Opposition to a B.C. chief who was paid almost $1-million last year has virtually dried up, says a band member who had been publicly demanding Ron Giesbrecht’s resignation.
In the days after Mr. Giesbrecht announced his refusal to step down last Friday, members of the small First Nation in suburban Vancouver have learned more about the deal that earned the chief his record pay. In exchange for surrendering the band’s right to a lucrative piece of property on Burke Mountain, the chief collected 10 per cent of an $8-million deal and sent $10,000 cheques to each of the band’s 82 members from the rest of the money.
Ron Jackman, who has led the call for Mr. Giesbrecht to step down, questions whether his fellow Kwikwetlem First Nation members knew what their chief was signing away to the province.
“Along with the $10,000 cheque we got a statement last June telling us that a deal was finalized on Burke Mountain. We never heard the word ‘extinguish,’ we never heard the word ‘abandon,’ it was only called a deal,” Mr. Jackman said.
“Now we know our chief extinguished our rights to that land.”
The chief earned $914,219 last year, according to financial information recently disclosed under the First Nations Financial Transparency Act. Most of that came from his $800,000 bonus on the deal, which was received as part of his role as the community’s economic development officer.
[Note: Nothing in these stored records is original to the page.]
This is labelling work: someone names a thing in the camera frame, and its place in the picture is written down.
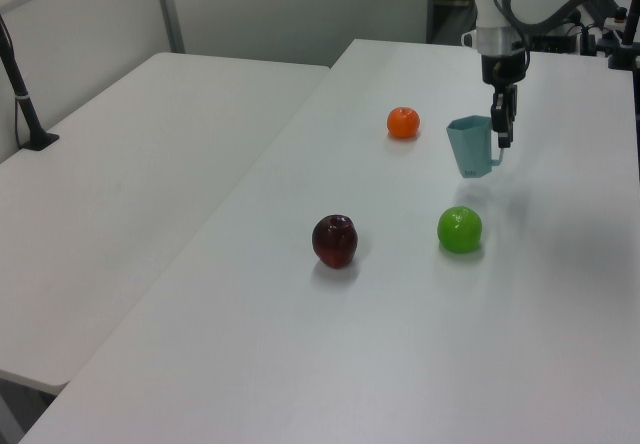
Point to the dark red apple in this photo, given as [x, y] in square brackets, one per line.
[335, 241]

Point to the green apple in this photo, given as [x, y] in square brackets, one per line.
[460, 229]

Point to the light blue faceted mug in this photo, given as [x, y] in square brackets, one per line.
[470, 149]

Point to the orange fruit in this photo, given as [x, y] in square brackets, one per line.
[403, 122]

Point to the white folding table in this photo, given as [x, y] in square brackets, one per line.
[125, 189]

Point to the black camera pole with base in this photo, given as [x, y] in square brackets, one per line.
[22, 99]

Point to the black stand with clamp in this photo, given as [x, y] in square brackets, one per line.
[625, 39]

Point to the dark electronics box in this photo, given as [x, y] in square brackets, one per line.
[552, 43]

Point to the grey partition corner post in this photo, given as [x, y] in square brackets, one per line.
[169, 9]

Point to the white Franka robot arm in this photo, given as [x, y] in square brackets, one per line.
[492, 4]

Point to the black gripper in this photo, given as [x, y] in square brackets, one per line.
[502, 69]
While the band and B.C. government have refused to provide specifics on the deal, the Ministry of Finance has confirmed that an “extinguishment of future claims” was at the centre of the $8-million agreement.
The process of abandoning a band’s title and right to a piece of land, known as extinguishment, is a controversial practice in B.C. While modern treaties have required limited extinguishment as part of land swaps, many chiefs refuse to discuss a surrender of land.
“We don’t support the notion of extinguishment. We believe that our indigenous land rights are inherent; they are part of who we are,” said Grand Chief Stewart Phillip, president of the Union of B.C. Indian Chiefs. “Along with that right goes a responsibility of being a caretaker for the land.”
Mr. Phillip did not want to comment on the situation in Kwikwetlem.
Mr. Jackman, a 39-year-old student at the B.C. Institute of Technology, said Wednesday a petition to oust the chief was suspended.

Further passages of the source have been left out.